In biblical times there was a set process by which a bridegroom obtained his bride. First, he would pay the price for her. At that point, she was betrothed to him, but note that since the price was paid, "betrothed" meant much, much more than our use of the term today. She would need to keep herself pure. She was "owned", at least in a sense, and not merely her own. Most importantly, she was to wait with eager anticipation. You see, the next thing the bridegroom did was to leave. He would go to his father's house and prepare a place for her. When the time was right (and only he knew when that was), he would return for her with the sound of the trumpet and a shout and take her away to be with him.

Is any of this sounding familiar? Who paid the price for us? Who went away to prepare a place for us? Who is coming back at an unknown time to take us home to be with Him?

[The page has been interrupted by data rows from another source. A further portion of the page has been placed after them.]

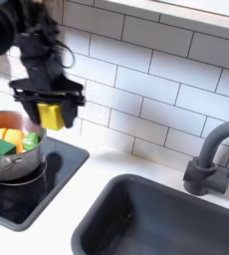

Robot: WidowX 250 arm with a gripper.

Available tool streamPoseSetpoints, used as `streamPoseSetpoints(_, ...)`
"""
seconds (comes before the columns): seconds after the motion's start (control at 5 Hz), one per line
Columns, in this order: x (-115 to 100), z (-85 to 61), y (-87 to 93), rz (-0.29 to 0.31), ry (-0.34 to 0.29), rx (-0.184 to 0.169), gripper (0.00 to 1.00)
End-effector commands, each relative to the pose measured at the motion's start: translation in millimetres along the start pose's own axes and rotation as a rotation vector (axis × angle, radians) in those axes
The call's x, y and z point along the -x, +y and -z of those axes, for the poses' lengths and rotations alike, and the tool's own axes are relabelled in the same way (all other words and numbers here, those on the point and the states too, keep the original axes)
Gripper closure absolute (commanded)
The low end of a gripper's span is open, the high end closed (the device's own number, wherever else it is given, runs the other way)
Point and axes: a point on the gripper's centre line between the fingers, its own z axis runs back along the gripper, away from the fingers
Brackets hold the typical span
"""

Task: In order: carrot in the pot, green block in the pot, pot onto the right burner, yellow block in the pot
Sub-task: 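Put the yellow block in the pot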

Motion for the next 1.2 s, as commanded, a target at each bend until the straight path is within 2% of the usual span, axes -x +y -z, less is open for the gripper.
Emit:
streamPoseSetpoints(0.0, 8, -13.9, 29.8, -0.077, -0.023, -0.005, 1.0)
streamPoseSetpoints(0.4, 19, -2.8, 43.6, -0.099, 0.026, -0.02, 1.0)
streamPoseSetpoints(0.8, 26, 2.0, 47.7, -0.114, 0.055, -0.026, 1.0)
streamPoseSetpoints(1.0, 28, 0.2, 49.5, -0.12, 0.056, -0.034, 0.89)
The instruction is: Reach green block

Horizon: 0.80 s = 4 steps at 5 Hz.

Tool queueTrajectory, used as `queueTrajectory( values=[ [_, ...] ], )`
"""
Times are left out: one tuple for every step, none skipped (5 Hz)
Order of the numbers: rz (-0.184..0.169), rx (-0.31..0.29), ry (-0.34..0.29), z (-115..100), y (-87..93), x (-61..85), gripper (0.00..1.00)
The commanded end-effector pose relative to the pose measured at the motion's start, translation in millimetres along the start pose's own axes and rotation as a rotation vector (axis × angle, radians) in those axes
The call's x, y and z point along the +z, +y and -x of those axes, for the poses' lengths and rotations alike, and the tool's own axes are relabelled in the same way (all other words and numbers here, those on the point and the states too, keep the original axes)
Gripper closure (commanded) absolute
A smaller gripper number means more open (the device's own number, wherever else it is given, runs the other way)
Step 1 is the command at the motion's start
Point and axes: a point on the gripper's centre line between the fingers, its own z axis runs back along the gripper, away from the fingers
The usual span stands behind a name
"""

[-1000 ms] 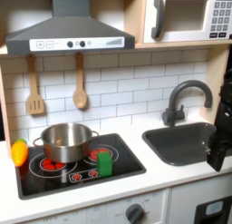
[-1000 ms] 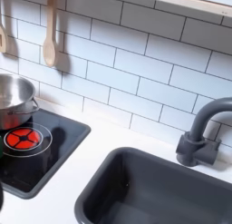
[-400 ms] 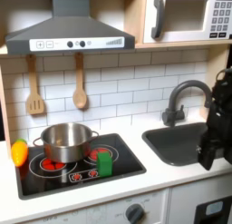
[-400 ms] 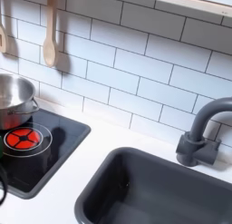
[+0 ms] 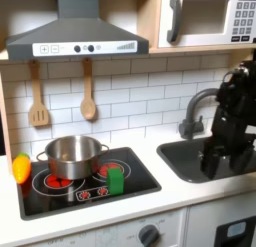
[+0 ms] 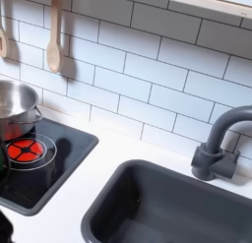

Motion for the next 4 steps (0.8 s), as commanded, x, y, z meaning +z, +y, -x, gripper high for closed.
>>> queueTrajectory(
  values=[
    [-0.010,0.019,-0.007,-20.3,14.7,-2.6,0.00],
    [-0.018,0.028,-0.008,-31.5,22.7,-4.7,0.00],
    [-0.019,0.033,-0.006,-40.6,29.9,-7.8,0.00],
    [-0.023,0.046,-0.001,-50.7,40.1,-13.2,0.00]
  ],
)
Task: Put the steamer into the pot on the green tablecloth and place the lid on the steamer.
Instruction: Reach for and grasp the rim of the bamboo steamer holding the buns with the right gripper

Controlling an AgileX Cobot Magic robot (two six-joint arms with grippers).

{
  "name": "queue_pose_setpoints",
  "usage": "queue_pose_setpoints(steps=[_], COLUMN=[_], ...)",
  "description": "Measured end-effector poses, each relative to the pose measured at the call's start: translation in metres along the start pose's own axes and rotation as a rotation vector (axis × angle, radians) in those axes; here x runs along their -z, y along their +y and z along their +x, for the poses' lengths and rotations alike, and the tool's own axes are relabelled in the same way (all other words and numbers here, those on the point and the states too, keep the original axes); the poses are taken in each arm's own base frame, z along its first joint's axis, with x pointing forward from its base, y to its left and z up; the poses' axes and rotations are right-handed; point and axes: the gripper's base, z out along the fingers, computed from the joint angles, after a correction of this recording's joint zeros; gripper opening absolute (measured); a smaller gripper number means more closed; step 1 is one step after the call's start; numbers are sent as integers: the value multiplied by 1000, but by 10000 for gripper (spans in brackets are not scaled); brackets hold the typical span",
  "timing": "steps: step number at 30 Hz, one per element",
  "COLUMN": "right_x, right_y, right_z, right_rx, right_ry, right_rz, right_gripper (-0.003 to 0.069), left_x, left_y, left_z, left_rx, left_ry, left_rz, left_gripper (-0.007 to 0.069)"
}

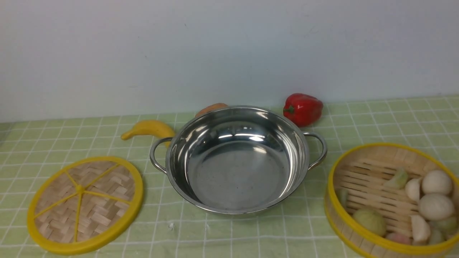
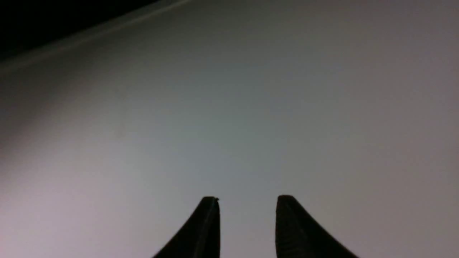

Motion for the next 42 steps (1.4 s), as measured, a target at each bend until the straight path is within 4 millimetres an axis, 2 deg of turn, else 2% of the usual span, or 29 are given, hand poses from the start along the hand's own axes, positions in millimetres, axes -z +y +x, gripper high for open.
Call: queue_pose_setpoints(steps=[1,2,3,4,5,6,7,8,10,12,13,14,15,17,19,20,21,24,28,30,32,34,42], right_x=[-3,-19,-46,-59,-63,-92,-105,-106,-132,-143,-143,-147,-148,-146,-145,-145,-145,-145,-124,-107,-99,-81,-60], right_y=[0,2,4,5,6,9,10,11,12,8,8,-3,-7,-29,-37,-49,-51,-78,-103,-112,-116,-126,-138], right_z=[-1,-3,-2,4,1,22,34,38,80,107,111,144,154,195,207,223,225,251,279,293,300,316,345], right_rx=[14,79,167,200,206,259,268,267,260,243,240,185,158,23,-15,-45,-45,80,242,286,293,313,338], right_ry=[8,57,149,228,232,405,495,525,744,870,888,1045,1094,1282,1330,1390,1396,1491,1715,1869,1930,2074,2171], right_rz=[6,33,63,65,63,47,26,15,-44,-59,-63,-43,-27,79,125,177,182,211,180,158,153,131,27], right_gripper=[240,240,240,240,240,240,240,240,240,240,240,240,240,240,240,240,240,240,240,240,240,240,240], left_x=[-1,-12,-33,-47,-50,-71,-81,-84,-100,-104,-105,-104,-103,-99,-96,-92,-91,-85,-82,-82,-82,-84,-84], left_y=[-2,-6,-12,-13,-14,-7,-1,2,21,35,38,48,54,65,69,74,75,81,81,79,78,78,78], left_z=[-2,-3,0,4,4,22,34,40,71,94,99,114,123,141,148,157,160,176,185,186,187,188,188], left_rx=[-5,-69,-171,-224,-234,-298,-325,-330,-364,-379,-382,-392,-402,-419,-422,-426,-427,-401,-349,-328,-315,-312,-328], left_ry=[-4,34,131,224,229,439,560,597,898,1119,1167,1324,1427,1636,1707,1793,1816,1934,1976,1979,1977,1965,1973], left_rz=[3,17,22,7,10,-56,-101,-115,-246,-345,-366,-435,-474,-535,-544,-547,-547,-517,-495,-479,-473,-464,-433], left_gripper=[243,243,243,243,243,243,243,243,243,243,243,243,243,243,243,243,243,243,243,243,243,243,243])
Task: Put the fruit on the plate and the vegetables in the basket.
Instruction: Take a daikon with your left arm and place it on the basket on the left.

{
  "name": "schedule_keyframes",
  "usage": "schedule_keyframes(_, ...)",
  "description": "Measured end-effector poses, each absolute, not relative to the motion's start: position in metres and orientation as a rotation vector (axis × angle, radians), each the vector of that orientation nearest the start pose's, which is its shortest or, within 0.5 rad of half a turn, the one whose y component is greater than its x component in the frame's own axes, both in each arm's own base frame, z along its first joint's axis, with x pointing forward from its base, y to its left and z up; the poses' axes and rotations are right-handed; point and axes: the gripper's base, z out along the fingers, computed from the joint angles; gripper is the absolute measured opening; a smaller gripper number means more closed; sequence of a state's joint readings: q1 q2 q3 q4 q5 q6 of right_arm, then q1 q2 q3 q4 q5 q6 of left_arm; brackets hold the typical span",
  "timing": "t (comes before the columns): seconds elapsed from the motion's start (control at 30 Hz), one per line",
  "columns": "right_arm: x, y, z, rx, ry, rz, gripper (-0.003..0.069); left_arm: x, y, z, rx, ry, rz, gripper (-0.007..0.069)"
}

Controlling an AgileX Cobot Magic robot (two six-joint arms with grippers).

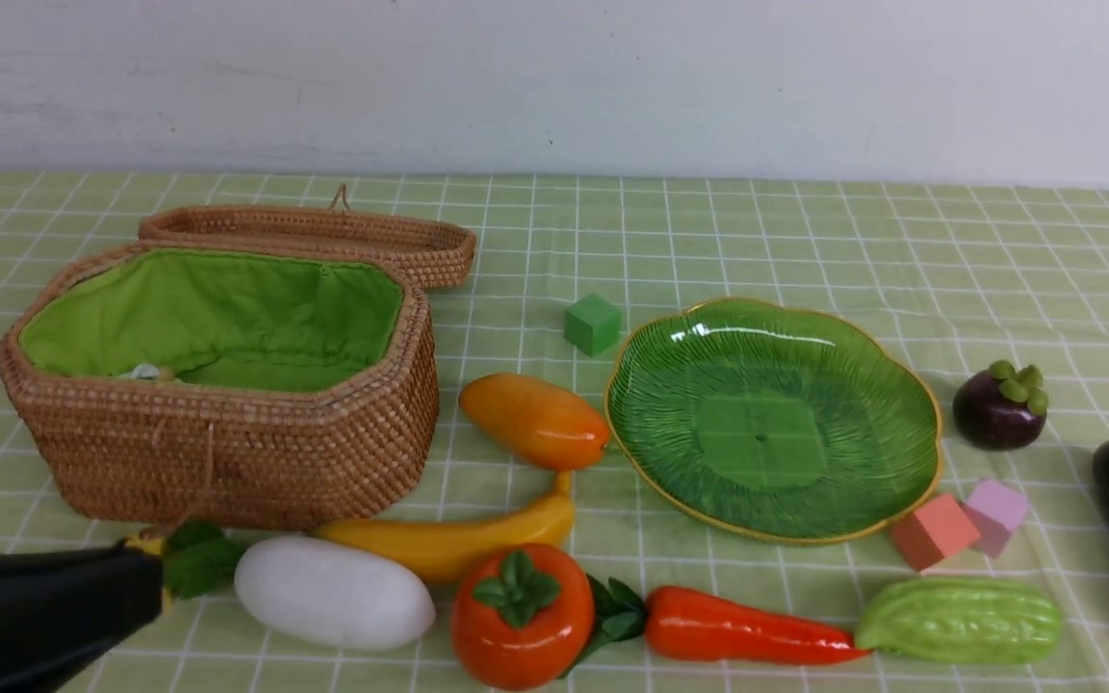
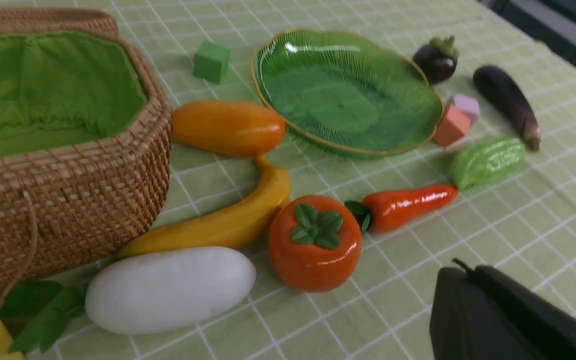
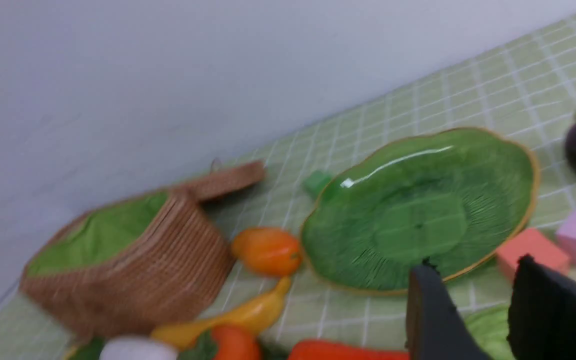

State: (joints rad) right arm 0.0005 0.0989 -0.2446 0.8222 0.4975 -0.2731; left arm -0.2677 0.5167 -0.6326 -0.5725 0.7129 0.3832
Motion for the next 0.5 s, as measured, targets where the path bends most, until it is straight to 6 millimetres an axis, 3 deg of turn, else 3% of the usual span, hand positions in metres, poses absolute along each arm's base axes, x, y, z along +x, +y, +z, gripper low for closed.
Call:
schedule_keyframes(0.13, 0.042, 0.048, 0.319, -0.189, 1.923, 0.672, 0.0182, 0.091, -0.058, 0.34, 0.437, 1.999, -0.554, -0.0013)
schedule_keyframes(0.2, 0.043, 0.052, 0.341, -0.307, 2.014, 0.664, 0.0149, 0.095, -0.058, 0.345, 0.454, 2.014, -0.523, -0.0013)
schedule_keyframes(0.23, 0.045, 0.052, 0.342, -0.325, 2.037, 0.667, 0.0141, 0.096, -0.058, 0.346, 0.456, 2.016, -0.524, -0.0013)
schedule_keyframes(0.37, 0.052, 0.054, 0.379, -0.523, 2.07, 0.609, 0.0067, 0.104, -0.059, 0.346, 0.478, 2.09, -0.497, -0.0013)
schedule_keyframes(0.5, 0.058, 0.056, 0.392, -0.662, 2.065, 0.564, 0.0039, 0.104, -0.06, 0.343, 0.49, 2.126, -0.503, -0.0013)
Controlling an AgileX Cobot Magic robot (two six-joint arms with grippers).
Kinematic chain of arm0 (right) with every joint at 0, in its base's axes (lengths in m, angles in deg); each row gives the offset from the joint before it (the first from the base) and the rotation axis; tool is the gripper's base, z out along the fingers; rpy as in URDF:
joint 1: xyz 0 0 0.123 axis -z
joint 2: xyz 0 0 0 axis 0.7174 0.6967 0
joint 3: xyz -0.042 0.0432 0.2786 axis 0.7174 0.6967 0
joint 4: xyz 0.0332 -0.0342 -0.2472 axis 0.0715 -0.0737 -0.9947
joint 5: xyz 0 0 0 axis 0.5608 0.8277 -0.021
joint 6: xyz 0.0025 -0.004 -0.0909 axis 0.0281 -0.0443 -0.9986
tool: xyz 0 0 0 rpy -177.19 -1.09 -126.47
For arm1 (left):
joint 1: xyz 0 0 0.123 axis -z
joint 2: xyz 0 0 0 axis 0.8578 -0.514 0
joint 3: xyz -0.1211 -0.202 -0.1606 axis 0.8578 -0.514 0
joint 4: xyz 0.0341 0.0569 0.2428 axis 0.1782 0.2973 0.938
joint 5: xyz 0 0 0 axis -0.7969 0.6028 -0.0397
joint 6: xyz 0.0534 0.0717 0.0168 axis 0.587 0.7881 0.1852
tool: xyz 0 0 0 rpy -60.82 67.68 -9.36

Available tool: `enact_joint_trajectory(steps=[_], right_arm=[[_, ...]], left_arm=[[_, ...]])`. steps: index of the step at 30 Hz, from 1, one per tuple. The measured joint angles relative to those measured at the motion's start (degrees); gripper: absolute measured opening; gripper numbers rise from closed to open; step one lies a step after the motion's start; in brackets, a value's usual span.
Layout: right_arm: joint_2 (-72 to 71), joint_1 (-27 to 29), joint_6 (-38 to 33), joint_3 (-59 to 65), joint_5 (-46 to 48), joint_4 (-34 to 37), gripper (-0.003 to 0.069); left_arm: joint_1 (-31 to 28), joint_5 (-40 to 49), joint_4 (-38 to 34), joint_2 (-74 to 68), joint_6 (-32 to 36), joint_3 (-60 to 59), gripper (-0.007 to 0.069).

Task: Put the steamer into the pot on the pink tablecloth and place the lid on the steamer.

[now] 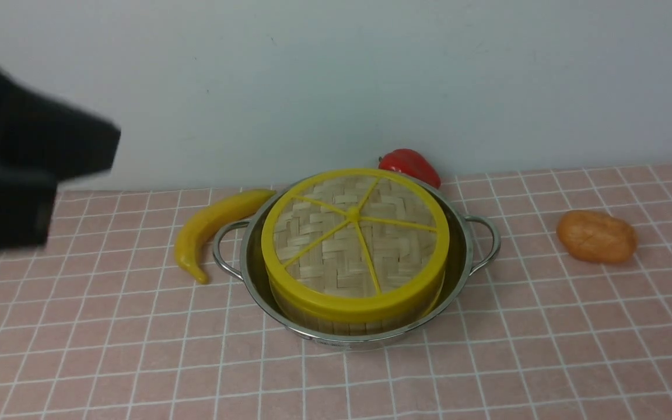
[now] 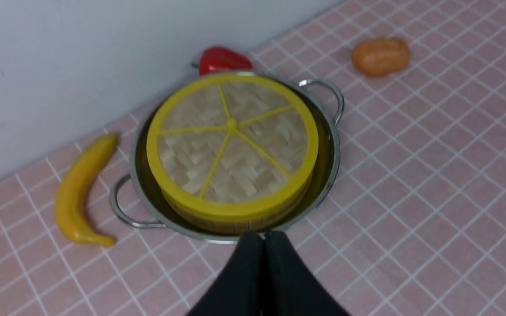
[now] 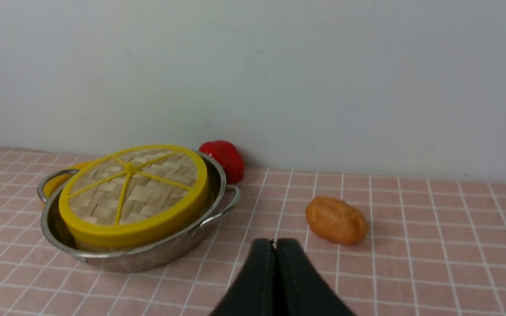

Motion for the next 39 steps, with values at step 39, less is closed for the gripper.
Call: enact_joint_trajectory(steps=[39], right_arm=[[0.0, 0.0, 0.1, 4.3, 0.0, 13.6, 0.0132]], left_arm=[[-35.6, -48.2, 6.5, 44.4, -3.7, -67.4, 0.0031]])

All of this is marvelous to think about. There are many facets to ponder. He paid the price. Amazing! He is preparing us (Eph. 5:25-27). Fantastic! He is preparing a place for us. Great! He is returning for us! Wonderful! How about this? He redeemed us "for good works, which God prepared beforehand, that we should walk in them" (Eph. 2:10), and then uses those works which He prepared beforehand as the fine linen of our wedding gown (Rev. 19:8). Simply stunning! It's truly a marvelous thing to think about.

So ... here's where I'm odd, I suppose. While I am able to describe quite nicely many of the spectacular ideas behind "the Bride of Christ", if truth be told, I just don't get it. Oh, I get what I've explained here. But there is a final step, a last connection, that is never made with me because I have never been nor will I ever be a "bride". (Lest some protest, "But you're a member of the Church, so you will be a bride", the Church as a whole is the Bride of Christ, not each and every individual member -- that would make Him a polygamist.) So while I can delight in all the great stuff I've described, there is an aspect that only brides can finally get -- the experiential aspect. Isn't that a little odd?


Samantha said...

I'm confused.

Stan said...

Which part? (You're not alone.)

Samantha said...

This part: "So while I can delight in all the great stuff I've described, there is an aspect that only brides can finally get--the experiential aspect. Isn't that a little odd?"


Stan said...

Women ... wives in particular ... have the advantage of saying, "I know what being a bride is like, so I can relate to 'the Bride of Christ' concept quite well." I, on the other hand, cannot be a bride and so there is a disconnect someplace along the road, leaving me with the theory but not a full connection with the idea.

Samantha said...

Let's did I feel as a bride..hmm...

I felt: loved, cared for, protected, assured,...beautiful.

Do you think you might have felt "loved, cared for, protected, assured, beautiful" by the work of Jesus Christ? If so, maybe you have experienced the same feelings I have as a bride?

Stan said...

Well, I've never felt beautiful, but as for the rest ... thanks, that really does help.